Extraction Details
To capture relevant information from studies, we expanded BiBTeX fields for each study with additional fields. For reproducibility, these instructions provide information on the process followed for each field.
Fields
IDENTIFIER
Unique identifier of article. Contains last name of lead author, year of publication and first two letters of article title. Hyphenated last names collapsed.
JOURNAL
Title of journal containing article.
NOTE
Includes number of citing articles and open access details. E.g., Cited by: 4; All Open Access, Gold Open Access, Green Open Access
TITLE
Title of article.
VOLUME
Volume number of publication.
YEAR
Publication year.
DOI
Digital object identifier of article.
ABSTRACT
Complete text of article abstract.
SOURCE
Database article was sourced from. Scopus, Web of Science (WoS) or OpenAlex.
STIMULUS_TYPE
Metadata pertaining to stimuli employed in paradigm. Can be listed as genres of music stimuli employed, or if stimuli come from a standard database, name of standard.
STIMULUS_DURATION
Duration of stimuli, if applicable. Unit of measurement (seconds, measures) specified in STIMULUS_DURATION_UNIT
STIMULUS_DURATION_UNIT
Unit of measurement pertaining to STIMULUS_DURATION. E.g., seconds, measures, etc.
STIMULUS_N
Number of stimuli employed in experiment. If multiple experimental conditions reported, separate \(n\) by conditions where possible.
FEATURE_N
Number of features included in data modeling (if available).
PARTICIPANT_N
Total number of participants in experiment.
PARTICIPANT_EXPERTISE
Expertise of annotators. E.g., experts, non-experts, not specified.
PARTICIPANT_ORIGIN
Origin country of participants, or online platform participants were recruited from (e.g., MTurk)
PARTICIPANT_SAMPLING
How participants were recruited (e.g., convenience, random sampling, crowdsourcing)
PARTICIPANT_TASK
Nature of rating/classification task undertaken by participants. E.g., rate, annotate.
FEATURE_CATEGORIES
Names of categories analyzed features pertain to, based on names in Panda (2021). Includes names of all pertinent categories: Melody, Rhythm, Timbre, Pitch, Tonality, Expressivity, Texture, Form, Vocal, High-Level
FEATURE_SOURCE
Name(s) of feature analysis toolbox(es).
FEATURE_REDUCTION_METHOD
Name(s) of feature reduction or feature selection methods employed.
MODEL_CATEGORY
Name of model type (regression, classification, or both).
MODEL_DETAIL
Additional information pertaining to predictive model, such as the name of algorithm used and other pertinent parameters. E.g., Random Forest, Commonality Analysis, Multiple Regression, Neural Networks, LDSM.
MODEL_MEASURE
Metric used in model evaluation. E.g., \(R^2\), \(MSE\), \(CCC\), Classification accuracy, etc.

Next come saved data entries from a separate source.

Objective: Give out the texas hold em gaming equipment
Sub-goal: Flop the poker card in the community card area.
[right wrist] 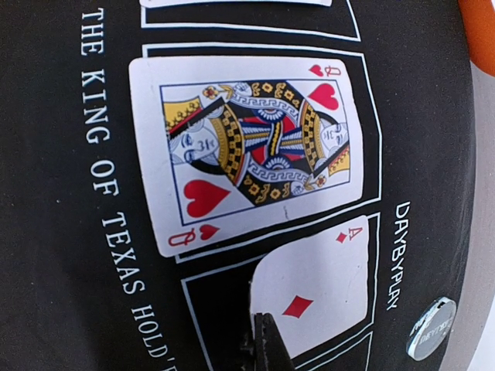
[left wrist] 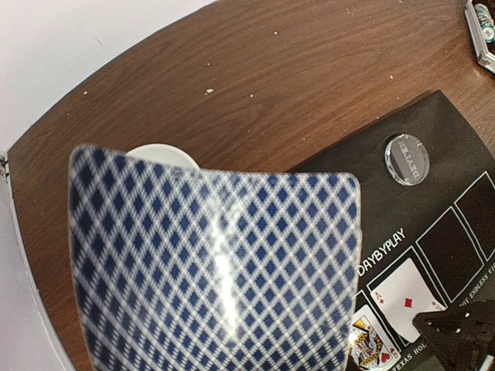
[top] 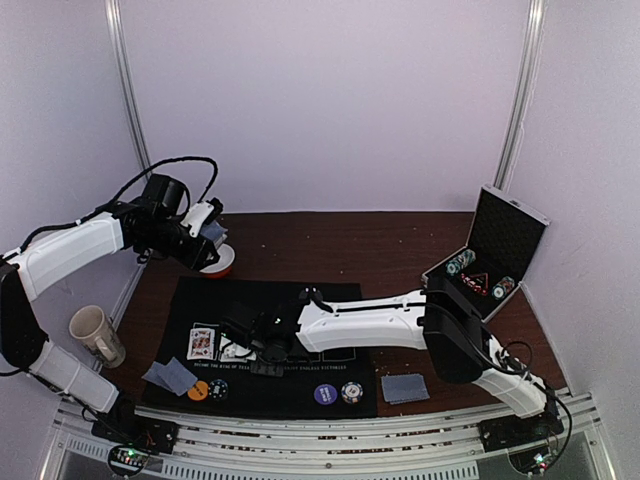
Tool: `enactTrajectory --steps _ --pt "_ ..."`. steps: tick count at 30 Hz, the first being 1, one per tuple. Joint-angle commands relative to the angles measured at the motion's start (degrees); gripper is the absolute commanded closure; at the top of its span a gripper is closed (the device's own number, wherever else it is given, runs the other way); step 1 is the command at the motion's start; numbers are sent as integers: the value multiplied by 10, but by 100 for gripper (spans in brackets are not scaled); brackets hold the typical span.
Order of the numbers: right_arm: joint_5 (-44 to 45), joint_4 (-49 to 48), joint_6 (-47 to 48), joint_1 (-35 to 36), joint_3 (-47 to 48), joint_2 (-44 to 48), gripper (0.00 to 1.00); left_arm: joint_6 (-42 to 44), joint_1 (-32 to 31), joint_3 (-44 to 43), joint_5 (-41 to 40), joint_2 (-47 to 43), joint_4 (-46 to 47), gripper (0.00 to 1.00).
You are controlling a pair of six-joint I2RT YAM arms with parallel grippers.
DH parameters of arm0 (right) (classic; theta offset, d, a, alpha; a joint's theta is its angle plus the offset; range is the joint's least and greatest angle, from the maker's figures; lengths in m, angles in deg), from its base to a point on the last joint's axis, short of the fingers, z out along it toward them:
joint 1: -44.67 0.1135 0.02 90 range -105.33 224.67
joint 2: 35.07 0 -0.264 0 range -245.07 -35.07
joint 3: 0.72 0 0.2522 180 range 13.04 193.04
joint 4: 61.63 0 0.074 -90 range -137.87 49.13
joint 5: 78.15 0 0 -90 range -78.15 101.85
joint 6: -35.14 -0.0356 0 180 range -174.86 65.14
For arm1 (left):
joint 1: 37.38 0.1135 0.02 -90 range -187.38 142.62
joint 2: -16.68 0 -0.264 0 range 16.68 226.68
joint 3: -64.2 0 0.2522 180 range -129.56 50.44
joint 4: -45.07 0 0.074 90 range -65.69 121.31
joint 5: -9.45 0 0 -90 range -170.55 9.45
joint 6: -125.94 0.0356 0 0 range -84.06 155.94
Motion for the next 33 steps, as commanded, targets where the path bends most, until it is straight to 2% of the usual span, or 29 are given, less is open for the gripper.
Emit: enactTrajectory --steps 1,23,33 --pt "8 33 -15 0 8 -16 100 0 6 3 8 -14 31 62" --pt "9 43 -21 0 5 -17 100 0 6 5 9 -16 31 62" --pt "-30 27 -4 5 -2 -5 80 1 6 5 11 -16 31 62"
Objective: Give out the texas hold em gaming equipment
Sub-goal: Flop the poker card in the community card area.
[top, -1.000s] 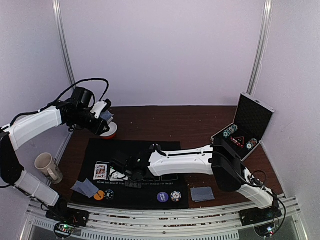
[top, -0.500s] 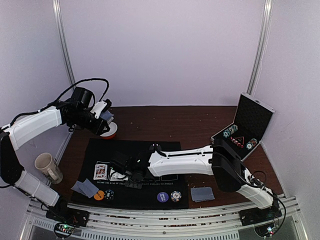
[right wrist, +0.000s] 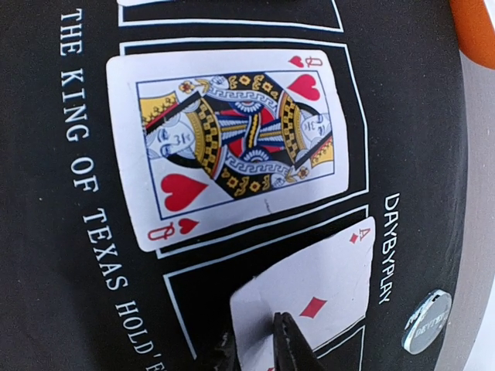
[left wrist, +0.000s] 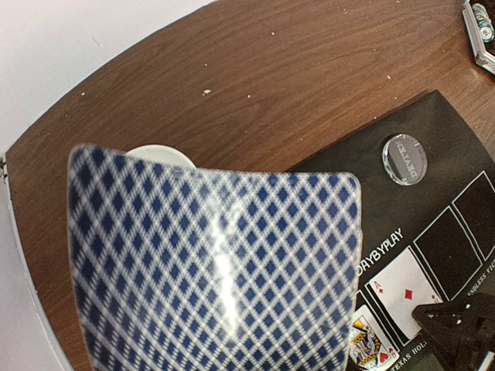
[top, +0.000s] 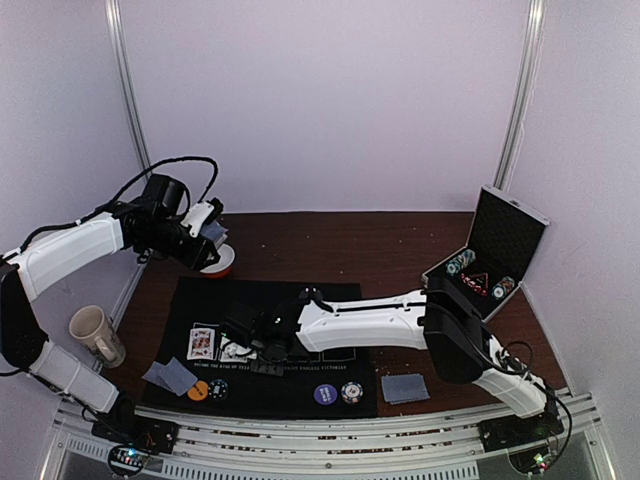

MODEL_COMPLEXITY_PARAMETERS
Additional information pertaining to predictive model. E.g., training epochs: 100; n layers: 1, 2; LSTM units: 124,248.
MODEL_RATE_EMOTION_NAMES
Names of predicted emotions. E.g., valence, arousal, happy, sad, angry, fearful, etc.
MODEL_RATE_EMOTION_VALUES
Pertinent prediction of model summaries. Report as R named arrays, including summary statistics in variables. When reporting results of multiple models, concatenate multiple entries with bind_field. When reporting results for different toolboxes or feature subsets, assign each to a new BiBTeX field with relevant identifier following final underscore. See additional details below.
MODEL_VALIDATION
Validation method used (if applicable). E.g., 10-fold cross validation, leave one out cross validation.
Encoding study results:
Regression
Report relevant summary statistics in the MODEL_RATE_EMOTION_VALUES field in R code using the following format. Parameters delimited by spaces are later assigned to separate columns in the resulting dataframe.
bind_field(
library.model.features.data.experiment = c(dimension_measure.summaryStat = 0, ...),
...
)
Classification
Confusion matrices can be encoded using the unflatten function, which assigns relevant meta-parameters to the model_parameters attribute of the output matrix. The function automatically builds a \(n\) by \(n\) matrix and takes individual values as arguments. Values can be specified for the first row, and are recycled in subsequent rows.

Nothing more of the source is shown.